Re: row filtering for logical replication - Mailing list pgsql-hackers

From Tomas Vondra
Subject Re: row filtering for logical replication
Date
Msg-id 4b213b91-8428-85a7-7ed6-48ceefd7f7be@enterprisedb.com
Whole thread Raw
In response to Re: row filtering for logical replication  (Amit Kapila <amit.kapila16@gmail.com>)
Responses Re: row filtering for logical replication
List pgsql-hackers

On 9/24/21 8:09 AM, Amit Kapila wrote:
> On Thu, Sep 23, 2021 at 6:03 PM Tomas Vondra
> <tomas.vondra@enterprisedb.com> wrote:
>>
>> 13) turning update into insert
>>
>> I agree with Ajin Cherian [4] that looking at just old or new row for
>> updates is not the right solution, because each option will "break" the
>> replica in some case. So I think the goal "keeping the replica in sync"
>> is the right perspective, and converting the update to insert/delete if
>> needed seems appropriate.
>>
>> This seems a somewhat similar to what pglogical does, because that may
>> also convert updates (although only to inserts, IIRC) when handling
>> replication conflicts. The difference is pglogical does all this on the
>> subscriber, while this makes the decision on the publisher.
>>
>> I wonder if this might have some negative consequences, or whether
>> "moving" this to downstream would be useful for other purposes in the
>> fuure (e.g. it might be reused for handling other conflicts).
>>
> 
> Apart from additional traffic, I am not sure how will we handle all
> the conditions on subscribers, say if the new row doesn't match, how
> will subscribers know about this unless we pass row_filter or some
> additional information along with tuple. Previously, I have done some
> research and shared in one of the emails above that IBM's InfoSphere
> Data Replication [1] performs filtering in this way which also
> suggests that we won't be off here.
> 

I'm certainly not suggesting what we're doing is wrong. Given the design 
of built-in logical replication it makes sense doing it this way, I was 
just thinking aloud about what we might want to do in the future (e.g. 
pglogical uses this to deal with conflicts between multiple sources, and 
so on).

>>
>>
>> 15) pgoutput_row_filter initializing filter
>>
>> I'm not sure I understand why the filter initialization gets moved from
>> get_rel_sync_entry.
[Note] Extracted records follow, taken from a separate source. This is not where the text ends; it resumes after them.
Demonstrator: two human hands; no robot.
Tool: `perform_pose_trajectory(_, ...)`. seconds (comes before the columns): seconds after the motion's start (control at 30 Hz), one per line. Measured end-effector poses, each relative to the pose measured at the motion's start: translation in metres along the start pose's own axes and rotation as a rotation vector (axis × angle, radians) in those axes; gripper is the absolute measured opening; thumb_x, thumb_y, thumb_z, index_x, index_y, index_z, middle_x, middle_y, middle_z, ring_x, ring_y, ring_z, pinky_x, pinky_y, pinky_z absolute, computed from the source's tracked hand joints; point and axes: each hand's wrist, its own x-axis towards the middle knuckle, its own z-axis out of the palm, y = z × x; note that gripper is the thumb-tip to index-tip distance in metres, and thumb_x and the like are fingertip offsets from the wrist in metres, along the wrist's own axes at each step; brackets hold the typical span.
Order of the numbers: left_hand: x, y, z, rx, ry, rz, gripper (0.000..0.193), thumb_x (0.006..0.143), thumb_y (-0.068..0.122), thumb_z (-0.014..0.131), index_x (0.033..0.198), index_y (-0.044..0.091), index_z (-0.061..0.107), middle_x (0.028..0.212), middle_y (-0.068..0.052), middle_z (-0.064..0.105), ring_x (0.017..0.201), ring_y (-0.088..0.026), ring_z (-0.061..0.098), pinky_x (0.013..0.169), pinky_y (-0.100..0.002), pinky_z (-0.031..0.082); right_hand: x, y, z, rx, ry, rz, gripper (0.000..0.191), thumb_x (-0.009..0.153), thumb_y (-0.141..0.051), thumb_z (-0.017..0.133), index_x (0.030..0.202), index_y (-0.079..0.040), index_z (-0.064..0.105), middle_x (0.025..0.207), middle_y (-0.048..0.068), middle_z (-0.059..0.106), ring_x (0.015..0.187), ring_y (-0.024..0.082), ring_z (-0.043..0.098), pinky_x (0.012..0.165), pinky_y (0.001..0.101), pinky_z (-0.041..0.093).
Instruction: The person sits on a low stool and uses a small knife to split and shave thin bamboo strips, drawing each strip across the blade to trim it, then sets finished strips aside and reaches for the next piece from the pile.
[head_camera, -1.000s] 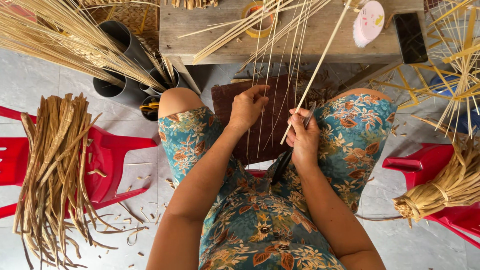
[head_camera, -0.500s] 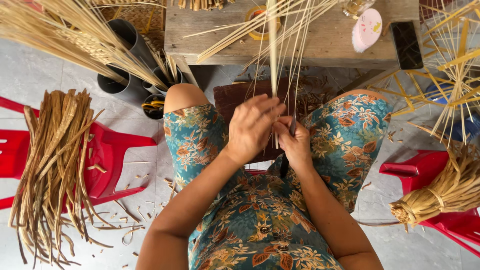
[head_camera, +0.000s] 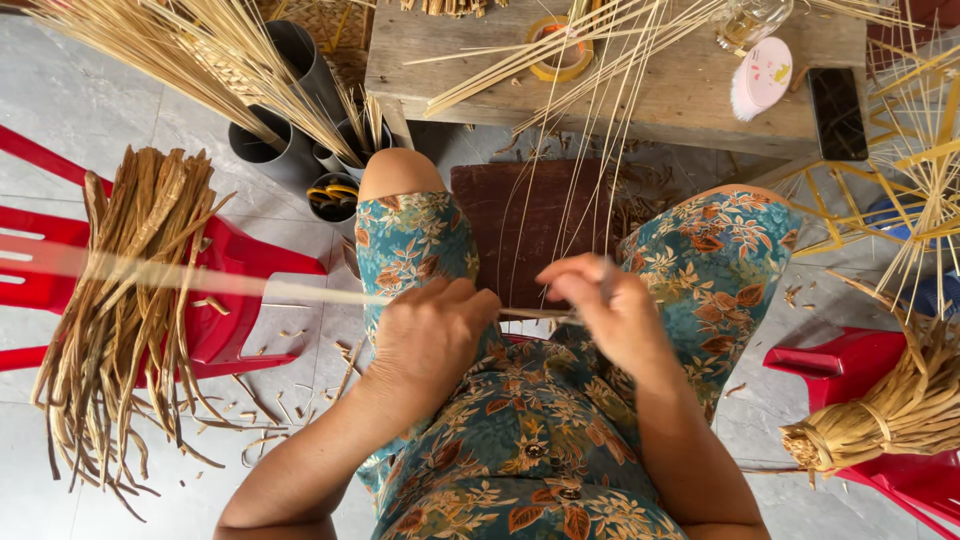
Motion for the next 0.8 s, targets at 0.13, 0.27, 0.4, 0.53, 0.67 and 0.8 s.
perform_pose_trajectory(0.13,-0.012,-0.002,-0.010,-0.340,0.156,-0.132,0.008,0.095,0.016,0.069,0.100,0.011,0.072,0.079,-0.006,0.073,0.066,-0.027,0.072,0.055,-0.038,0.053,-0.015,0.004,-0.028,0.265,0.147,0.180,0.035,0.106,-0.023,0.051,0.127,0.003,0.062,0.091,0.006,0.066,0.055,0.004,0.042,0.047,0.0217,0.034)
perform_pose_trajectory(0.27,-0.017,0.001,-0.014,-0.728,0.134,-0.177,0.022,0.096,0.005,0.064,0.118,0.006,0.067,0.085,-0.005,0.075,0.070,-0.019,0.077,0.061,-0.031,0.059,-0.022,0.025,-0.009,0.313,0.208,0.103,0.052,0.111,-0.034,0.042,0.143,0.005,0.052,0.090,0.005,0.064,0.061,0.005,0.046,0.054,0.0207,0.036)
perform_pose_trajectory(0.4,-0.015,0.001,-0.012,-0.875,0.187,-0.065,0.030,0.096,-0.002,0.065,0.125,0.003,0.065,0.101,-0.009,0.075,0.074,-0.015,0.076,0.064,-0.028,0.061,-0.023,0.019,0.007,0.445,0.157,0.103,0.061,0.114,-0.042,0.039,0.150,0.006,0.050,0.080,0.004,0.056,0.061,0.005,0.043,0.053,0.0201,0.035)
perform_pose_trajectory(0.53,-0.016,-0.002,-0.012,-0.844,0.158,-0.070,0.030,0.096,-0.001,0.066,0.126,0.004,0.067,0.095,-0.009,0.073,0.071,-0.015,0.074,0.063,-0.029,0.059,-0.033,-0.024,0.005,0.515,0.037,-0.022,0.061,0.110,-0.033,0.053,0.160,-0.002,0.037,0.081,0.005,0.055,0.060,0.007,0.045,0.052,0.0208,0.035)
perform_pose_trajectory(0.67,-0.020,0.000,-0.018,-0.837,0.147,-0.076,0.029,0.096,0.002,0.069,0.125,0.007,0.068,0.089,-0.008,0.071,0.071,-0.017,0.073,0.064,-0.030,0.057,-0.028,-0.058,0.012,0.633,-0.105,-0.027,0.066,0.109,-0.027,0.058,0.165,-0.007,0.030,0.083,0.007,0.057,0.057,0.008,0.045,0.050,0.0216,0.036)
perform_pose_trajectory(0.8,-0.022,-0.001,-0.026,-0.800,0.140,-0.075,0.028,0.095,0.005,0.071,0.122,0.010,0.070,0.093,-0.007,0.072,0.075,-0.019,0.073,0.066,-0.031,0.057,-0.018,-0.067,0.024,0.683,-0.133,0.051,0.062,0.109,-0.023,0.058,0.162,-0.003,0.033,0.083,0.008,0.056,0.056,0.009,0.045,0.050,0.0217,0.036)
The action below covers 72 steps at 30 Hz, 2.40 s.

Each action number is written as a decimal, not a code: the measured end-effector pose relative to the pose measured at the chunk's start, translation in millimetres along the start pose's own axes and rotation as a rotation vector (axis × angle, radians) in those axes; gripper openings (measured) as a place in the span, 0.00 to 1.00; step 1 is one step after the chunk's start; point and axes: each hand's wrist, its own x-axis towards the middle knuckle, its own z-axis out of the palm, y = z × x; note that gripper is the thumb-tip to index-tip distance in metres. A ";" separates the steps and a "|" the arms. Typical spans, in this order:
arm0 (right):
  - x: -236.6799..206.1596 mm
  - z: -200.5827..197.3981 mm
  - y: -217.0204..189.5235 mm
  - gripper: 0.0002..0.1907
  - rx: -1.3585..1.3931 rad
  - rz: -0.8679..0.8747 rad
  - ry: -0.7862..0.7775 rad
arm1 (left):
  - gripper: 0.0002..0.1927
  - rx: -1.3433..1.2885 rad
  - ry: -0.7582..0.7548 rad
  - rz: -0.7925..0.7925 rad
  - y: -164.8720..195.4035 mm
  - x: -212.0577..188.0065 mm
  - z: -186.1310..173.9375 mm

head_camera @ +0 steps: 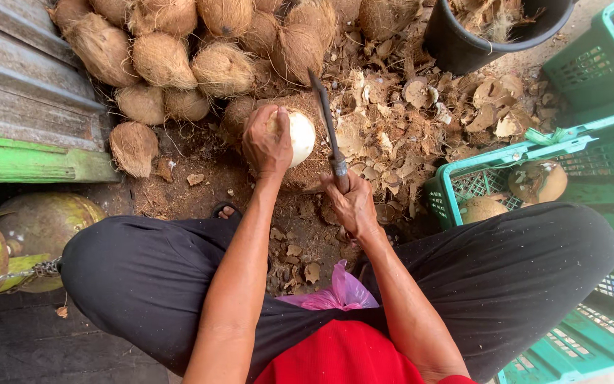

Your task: The person sits on the ground holding a coconut in one hand and a machete in the other, repeatedly chopping the outer husk to trim and shape the coconut. They rotate the coconut between cuts, toss trimmed husk pieces aside, and pick up another coconut to continue trimming.

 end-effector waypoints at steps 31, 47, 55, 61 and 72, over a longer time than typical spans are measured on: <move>-7.8 0.4 -15.1 0.18 0.233 0.039 -0.047 | 0.18 -0.098 0.062 0.266 -7.2 -13.3 -10.4; 5.3 -1.3 -16.0 0.21 0.252 0.111 -0.053 | 0.21 -0.282 -0.096 -0.110 -49.9 1.0 -11.2; -2.2 14.2 -28.2 0.24 -0.019 0.141 -0.093 | 0.12 0.011 0.119 0.100 -41.9 -15.7 -4.3; -5.2 18.3 -20.9 0.18 -0.079 -0.075 -0.012 | 0.17 -0.264 0.041 -0.200 -20.4 -14.4 -16.4; 7.5 5.6 -4.9 0.11 0.307 0.238 -0.305 | 0.21 -0.276 0.013 0.061 -45.8 -4.6 -8.0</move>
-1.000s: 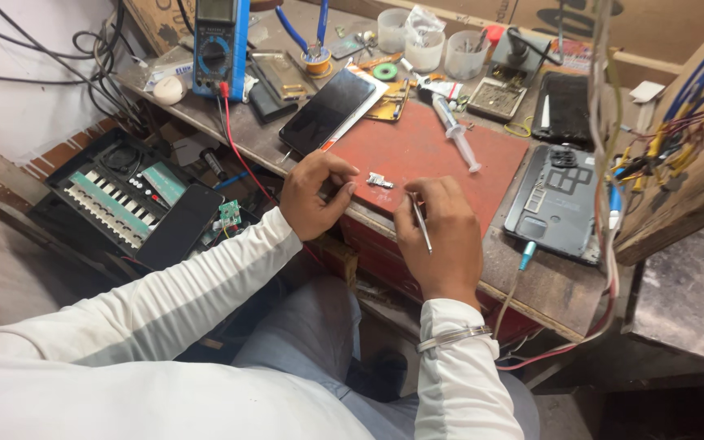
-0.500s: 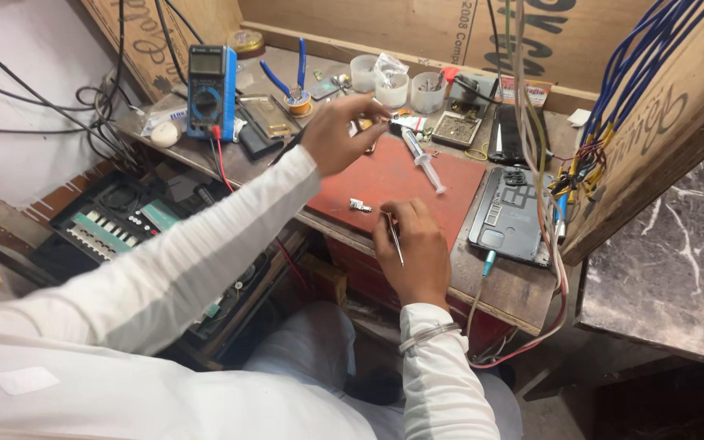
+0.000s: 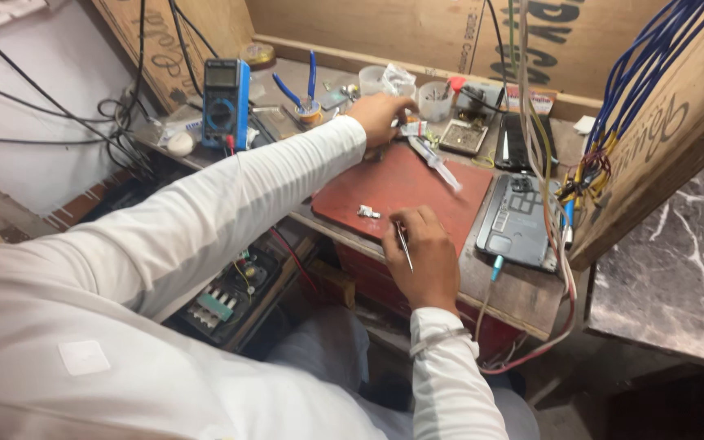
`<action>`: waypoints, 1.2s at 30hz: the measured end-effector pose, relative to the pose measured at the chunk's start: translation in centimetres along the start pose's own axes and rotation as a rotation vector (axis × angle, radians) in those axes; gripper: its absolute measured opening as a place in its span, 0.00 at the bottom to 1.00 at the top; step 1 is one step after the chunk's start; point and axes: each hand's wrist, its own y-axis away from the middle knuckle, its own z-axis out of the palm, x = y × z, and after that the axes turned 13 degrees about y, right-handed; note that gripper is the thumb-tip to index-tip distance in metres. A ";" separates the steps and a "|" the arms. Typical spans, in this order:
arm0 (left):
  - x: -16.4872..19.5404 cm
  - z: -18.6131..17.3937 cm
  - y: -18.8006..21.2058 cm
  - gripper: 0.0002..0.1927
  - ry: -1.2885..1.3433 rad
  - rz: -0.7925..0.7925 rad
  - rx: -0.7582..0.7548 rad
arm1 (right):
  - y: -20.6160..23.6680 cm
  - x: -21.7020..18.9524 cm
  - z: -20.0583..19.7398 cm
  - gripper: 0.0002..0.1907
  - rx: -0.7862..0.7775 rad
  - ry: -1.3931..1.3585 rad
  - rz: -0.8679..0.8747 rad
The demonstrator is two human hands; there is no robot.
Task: The person sits at an electronics repair workbench and solders a small phone component held with tweezers, using a soldering iron in the other hand. They periodically reposition the part, apply solder, and set the iron down to handle the component by hand.
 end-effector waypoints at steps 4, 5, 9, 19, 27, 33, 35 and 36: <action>-0.2 -0.4 0.0 0.21 -0.115 0.031 0.013 | 0.2 -0.2 -0.1 0.05 -0.005 0.019 -0.010; -0.3 -0.4 0.0 0.20 -0.137 0.037 0.003 | 0.2 -0.2 -0.1 0.05 -0.007 0.009 -0.003; -0.8 0.0 -0.1 0.23 -0.220 0.153 -0.041 | 0.0 0.1 0.1 0.06 0.025 0.074 -0.039; -2.3 -0.7 -1.2 0.20 -0.343 0.281 0.062 | -0.1 0.0 0.0 0.06 -0.001 0.058 -0.024; -3.4 -1.9 -1.5 0.26 -0.508 0.135 -0.124 | 0.1 -0.3 -0.2 0.06 0.019 0.071 -0.036; -1.6 -0.9 -2.5 0.19 -0.381 0.233 -0.079 | 0.1 -0.2 -0.1 0.05 0.030 0.078 -0.052; -0.8 -0.4 -3.0 0.12 -0.344 0.298 -0.046 | 0.0 -0.1 0.0 0.05 0.035 0.085 -0.052; -0.5 -0.3 -3.2 0.12 -0.369 0.299 -0.061 | 0.1 -0.1 0.0 0.05 0.035 0.086 -0.051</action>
Presumably, most of what the replication does is
>> replicating rows, so I see little point in not initializing this along
>> with the rest of the rel_sync_entry.
>>
> 
> Sorry, IIRC, this has been suggested by me and I thought it was best
> to do any expensive computation the first time it is required. I have
> shared few cases like in [2] where it would lead to additional cost
> without any gain. Unless I am missing something, I don't see any
> downside of doing it in a delayed fashion.
> 

Not sure, but the arguments presented there seem a bit wonky ...

Yes, the work would be wasted if we discard the cached data without 
using it (it might happen for truncate, I'm not sure). But how likely is 
it that such operations happen *in isolation*? I'd bet the workload is 
almost never just a stream of truncates - there are always some 
operations in between that would actually use this.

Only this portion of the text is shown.